About this exercise:
Repeat each entry word for word; the images are not part of the copy.

(Data to use Opens)

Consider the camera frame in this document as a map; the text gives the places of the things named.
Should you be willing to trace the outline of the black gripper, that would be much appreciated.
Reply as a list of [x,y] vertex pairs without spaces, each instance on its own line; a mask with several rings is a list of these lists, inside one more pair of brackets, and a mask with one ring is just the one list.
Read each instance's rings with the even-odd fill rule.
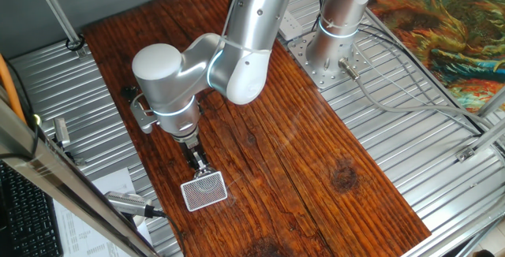
[[182,154],[191,168],[199,173],[209,171],[209,163],[206,159],[204,148],[197,144],[195,147],[188,147],[186,143],[179,143]]

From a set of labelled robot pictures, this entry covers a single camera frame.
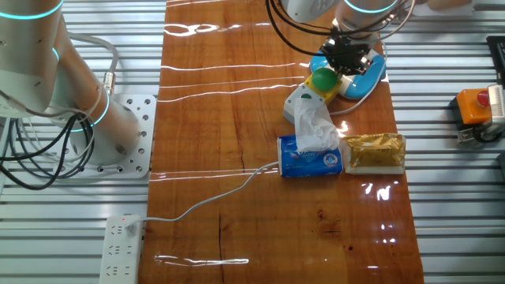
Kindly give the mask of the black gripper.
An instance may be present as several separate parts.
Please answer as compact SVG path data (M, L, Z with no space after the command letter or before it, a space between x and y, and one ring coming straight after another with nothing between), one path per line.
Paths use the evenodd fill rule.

(Data to use Closes)

Response below:
Consider the camera frame in this document as a map; the text gives the places of the things named.
Should you be willing to trace the outline of the black gripper, that would be much appreciated.
Reply as a list of [x,y] vertex pairs without spaces, each instance on its own line; a mask with several rings is a list of these lists, inside one more pair of brackets, and a mask with one ring is just the one list.
Read each instance's rings with the even-odd fill rule.
[[182,154],[191,168],[199,173],[209,171],[209,163],[206,159],[204,148],[197,144],[195,147],[188,147],[186,143],[179,143]]

From a set of labelled robot pictures, this entry covers a single camera frame.
Kindly give the mask of the black gripper.
An instance may be present as several separate parts.
Please answer as compact SVG path data (M, L, Z with no space after the command letter or before it, a space between x and y, and one ring coming straight after another with nothing between), one path per line.
Paths use the evenodd fill rule.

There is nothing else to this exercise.